November 30, 2010
This story about the relationship between food ads and child obesity was published by EurActiv on 30th November 2010.
While the food industry has taken a series of initiatives to restrict advertising of unhealthy products to children, consumer groups are not convinced and call for the development of stricter criteria. EurActiv hears arguments from both sides of the debate in parallel interviews.
Regulation of marketing to children varies considerably across Europe and few countries have specific rules on food marketing.
The food industry claims to have “dramatically shifted” the balance of products advertised to children under the age of 12 since major brands signed an EU pledge in 2005.
Food manufacturers claim they are now increasingly directing their advertising spending towards “better for you” options.
Children’s exposure to products that do not qualify as “better for you” has been reduced by 60%, says Will Gilroy, director of communications at the World Federation of Advertisers (WFA), which represents national advertising associations and the world’s biggest marketers, including several food and drink companies.

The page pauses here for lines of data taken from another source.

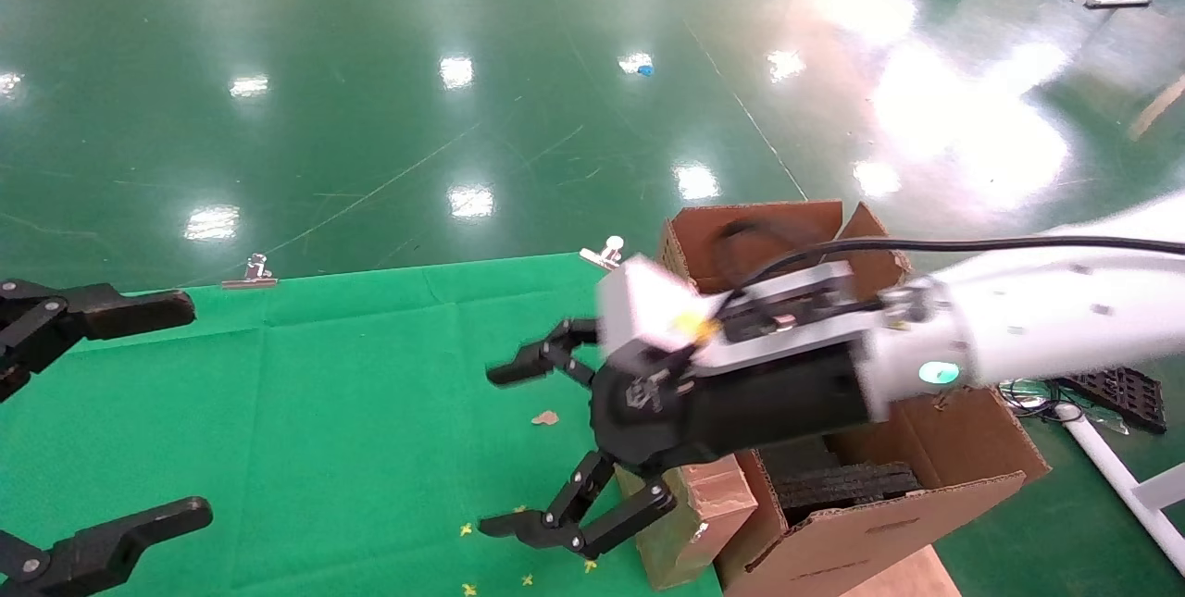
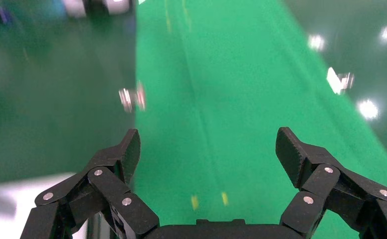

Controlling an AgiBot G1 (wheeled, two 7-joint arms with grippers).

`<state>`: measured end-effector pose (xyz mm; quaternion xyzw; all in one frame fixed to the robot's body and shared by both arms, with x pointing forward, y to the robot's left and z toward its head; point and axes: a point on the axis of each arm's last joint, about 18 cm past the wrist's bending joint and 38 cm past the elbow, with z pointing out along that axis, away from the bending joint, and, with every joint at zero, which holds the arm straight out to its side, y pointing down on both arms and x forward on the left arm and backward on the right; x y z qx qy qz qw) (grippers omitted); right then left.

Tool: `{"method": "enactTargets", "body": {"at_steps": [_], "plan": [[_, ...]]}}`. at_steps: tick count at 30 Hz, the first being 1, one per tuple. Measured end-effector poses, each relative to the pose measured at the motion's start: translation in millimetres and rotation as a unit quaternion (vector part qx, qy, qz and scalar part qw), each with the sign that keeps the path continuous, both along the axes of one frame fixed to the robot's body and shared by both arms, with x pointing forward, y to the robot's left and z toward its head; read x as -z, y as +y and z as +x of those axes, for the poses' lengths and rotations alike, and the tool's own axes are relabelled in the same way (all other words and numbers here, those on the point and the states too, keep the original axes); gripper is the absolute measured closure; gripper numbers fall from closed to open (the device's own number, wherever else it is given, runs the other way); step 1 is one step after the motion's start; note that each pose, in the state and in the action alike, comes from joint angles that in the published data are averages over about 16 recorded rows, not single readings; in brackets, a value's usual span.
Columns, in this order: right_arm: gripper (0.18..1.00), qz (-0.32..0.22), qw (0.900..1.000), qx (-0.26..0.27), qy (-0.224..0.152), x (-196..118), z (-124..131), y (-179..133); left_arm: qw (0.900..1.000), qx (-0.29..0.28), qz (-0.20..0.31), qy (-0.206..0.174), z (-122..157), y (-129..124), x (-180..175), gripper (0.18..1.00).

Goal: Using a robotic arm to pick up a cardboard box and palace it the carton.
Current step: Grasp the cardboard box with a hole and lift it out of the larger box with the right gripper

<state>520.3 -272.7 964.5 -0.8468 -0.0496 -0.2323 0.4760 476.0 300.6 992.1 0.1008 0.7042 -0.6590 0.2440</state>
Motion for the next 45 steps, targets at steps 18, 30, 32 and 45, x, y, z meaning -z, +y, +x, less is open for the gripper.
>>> {"method": "enactTargets", "body": {"at_steps": [18,30,32,45], "plan": [[0.178,-0.263,0.956,0.118,-0.05,-64.1,23.9,-0.6,1.0,0.0,0.0,0.0,0.0,0.0,0.0,0.184],[0.178,-0.359,0.92,0.156,-0.023,-68.3,16.2,-18.0,1.0,0.0,0.0,0.0,0.0,0.0,0.0,0.184],[0.178,-0.368,0.916,0.158,-0.015,-65.1,16.1,-18.7,1.0,0.0,0.0,0.0,0.0,0.0,0.0,0.184],[0.178,-0.37,0.905,0.208,0.038,-58.1,17.2,-17.0,1.0,0.0,0.0,0.0,0.0,0.0,0.0,0.184]]}}
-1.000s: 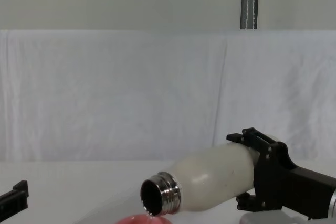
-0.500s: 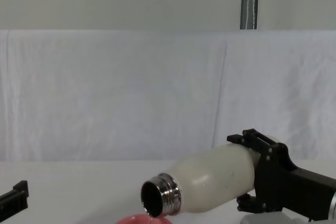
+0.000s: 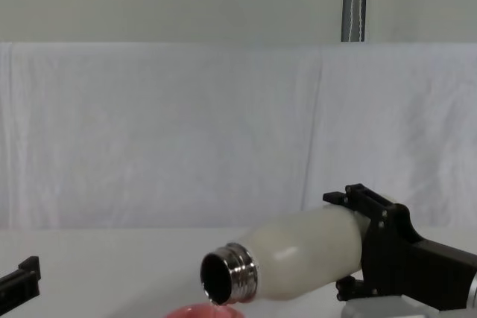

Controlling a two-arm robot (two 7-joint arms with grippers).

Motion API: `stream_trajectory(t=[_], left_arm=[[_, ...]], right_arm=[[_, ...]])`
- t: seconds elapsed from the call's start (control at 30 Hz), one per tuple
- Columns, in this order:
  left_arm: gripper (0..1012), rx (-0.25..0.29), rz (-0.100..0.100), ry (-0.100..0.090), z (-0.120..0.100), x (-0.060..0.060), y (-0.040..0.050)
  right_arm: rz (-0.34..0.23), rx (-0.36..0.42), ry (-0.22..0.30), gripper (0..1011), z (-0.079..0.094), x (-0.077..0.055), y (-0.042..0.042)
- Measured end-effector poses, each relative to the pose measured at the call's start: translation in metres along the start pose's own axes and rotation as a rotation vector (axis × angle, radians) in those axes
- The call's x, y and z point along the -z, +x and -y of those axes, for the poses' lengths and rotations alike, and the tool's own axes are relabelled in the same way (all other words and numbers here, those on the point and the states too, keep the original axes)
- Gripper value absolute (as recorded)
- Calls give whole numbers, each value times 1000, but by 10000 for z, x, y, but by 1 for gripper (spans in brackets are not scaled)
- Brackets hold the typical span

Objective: Grasp the thermos with one hand and pour water into the cup lid.

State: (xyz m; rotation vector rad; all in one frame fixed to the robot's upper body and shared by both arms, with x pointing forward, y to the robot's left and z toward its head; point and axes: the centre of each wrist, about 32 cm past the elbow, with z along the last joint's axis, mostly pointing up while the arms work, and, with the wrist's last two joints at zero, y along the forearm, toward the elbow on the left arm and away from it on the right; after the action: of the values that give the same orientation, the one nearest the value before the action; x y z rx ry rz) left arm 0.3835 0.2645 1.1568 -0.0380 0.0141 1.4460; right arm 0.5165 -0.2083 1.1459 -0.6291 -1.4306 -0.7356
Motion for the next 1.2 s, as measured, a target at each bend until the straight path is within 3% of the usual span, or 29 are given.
stream_trajectory(t=[0.33,0.5,0.63,0.7,0.73,0.83,0.87,0.9,0.93,1.13,1.17,1.2], left_arm=[[1001,0,0,0,0,0,0],[1001,0,0,0,0,0,0],[1001,0,0,0,0,0,0],[1001,0,0,0,0,0,0],[1001,0,0,0,0,0,0],[1001,0,0,0,0,0,0],[1001,0,0,0,0,0,0],[1001,0,0,0,0,0,0],[1001,0,0,0,0,0,0],[1001,0,0,0,0,0,0],[1001,0,0,0,0,0,0],[1001,0,0,0,0,0,0]], right_arm=[[-79,-3,3,958,2,-12,17],[-166,6,2,958,6,-6,56],[-322,24,-4,958,8,8,115],[-445,39,-16,958,14,29,154],[-546,52,-26,958,20,52,185],[-684,73,-41,958,30,87,228],[-772,89,-55,958,40,118,260],[-816,97,-61,958,44,133,275],[-898,112,-75,958,56,167,301],[-1131,162,-128,958,99,266,358],[-1131,162,-128,958,99,266,358],[-1170,169,-140,958,109,283,362]])
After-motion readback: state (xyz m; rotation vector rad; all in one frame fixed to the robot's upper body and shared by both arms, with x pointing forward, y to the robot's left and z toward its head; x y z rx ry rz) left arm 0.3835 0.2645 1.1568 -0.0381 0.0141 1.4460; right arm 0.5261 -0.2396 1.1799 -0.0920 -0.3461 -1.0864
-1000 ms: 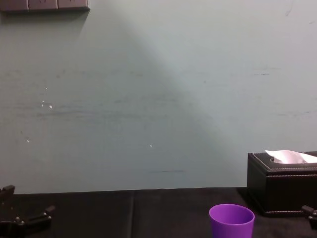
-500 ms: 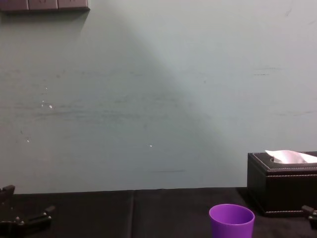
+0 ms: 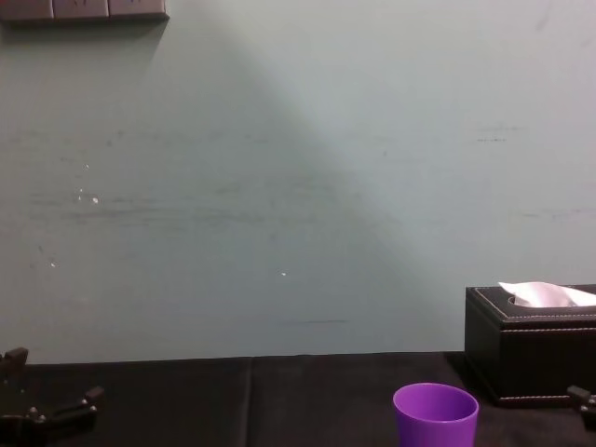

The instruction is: Stack the three plastic cups sequentially using one hand.

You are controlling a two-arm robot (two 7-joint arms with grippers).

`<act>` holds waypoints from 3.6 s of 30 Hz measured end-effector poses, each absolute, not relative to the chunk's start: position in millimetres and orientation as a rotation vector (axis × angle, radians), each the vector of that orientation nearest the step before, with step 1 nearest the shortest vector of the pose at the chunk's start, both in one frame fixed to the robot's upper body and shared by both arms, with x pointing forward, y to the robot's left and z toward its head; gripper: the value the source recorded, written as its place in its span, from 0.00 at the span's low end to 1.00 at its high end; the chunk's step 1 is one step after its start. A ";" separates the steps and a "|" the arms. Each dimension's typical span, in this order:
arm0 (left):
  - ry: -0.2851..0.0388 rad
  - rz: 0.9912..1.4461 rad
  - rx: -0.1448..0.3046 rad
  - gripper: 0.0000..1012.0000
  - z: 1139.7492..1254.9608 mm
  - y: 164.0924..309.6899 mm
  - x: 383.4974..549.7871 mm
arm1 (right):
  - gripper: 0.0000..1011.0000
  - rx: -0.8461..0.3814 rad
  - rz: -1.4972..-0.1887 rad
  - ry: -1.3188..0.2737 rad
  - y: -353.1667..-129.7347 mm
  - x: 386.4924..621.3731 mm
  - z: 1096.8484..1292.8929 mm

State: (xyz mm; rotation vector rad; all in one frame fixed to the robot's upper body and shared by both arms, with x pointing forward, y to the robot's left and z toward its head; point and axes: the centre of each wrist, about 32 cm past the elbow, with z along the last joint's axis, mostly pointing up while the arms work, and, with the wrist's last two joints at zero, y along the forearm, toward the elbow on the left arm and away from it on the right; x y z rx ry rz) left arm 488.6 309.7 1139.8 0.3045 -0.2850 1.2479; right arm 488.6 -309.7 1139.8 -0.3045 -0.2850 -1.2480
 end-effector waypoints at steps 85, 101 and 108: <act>-0.285 1.248 0.304 1.00 1139.8 309.7 488.6 | 0.99 -0.146 -0.777 -0.052 -378.3 358.0 1146.8; -0.285 1.248 0.305 1.00 1139.8 309.7 488.6 | 0.99 -0.143 -0.746 0.016 -363.8 376.7 1130.6; -0.285 1.248 0.304 1.00 1139.8 309.7 488.6 | 0.99 -0.147 -0.733 0.025 -358.8 387.1 1128.9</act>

In some cases, they have taken even bolder steps by pulling out of children’s airtime altogether, he adds.
However, consumer groups are not convinced. Specific targeting of children “has not stopped yet,” said Ruth Veale of the health and safety department at European consumers’ organisation BEUC.
And while the industry’s EU pledge is certainly “a step into the right direction,” there are a lot of ‘buts’ and loopholes, Veale said.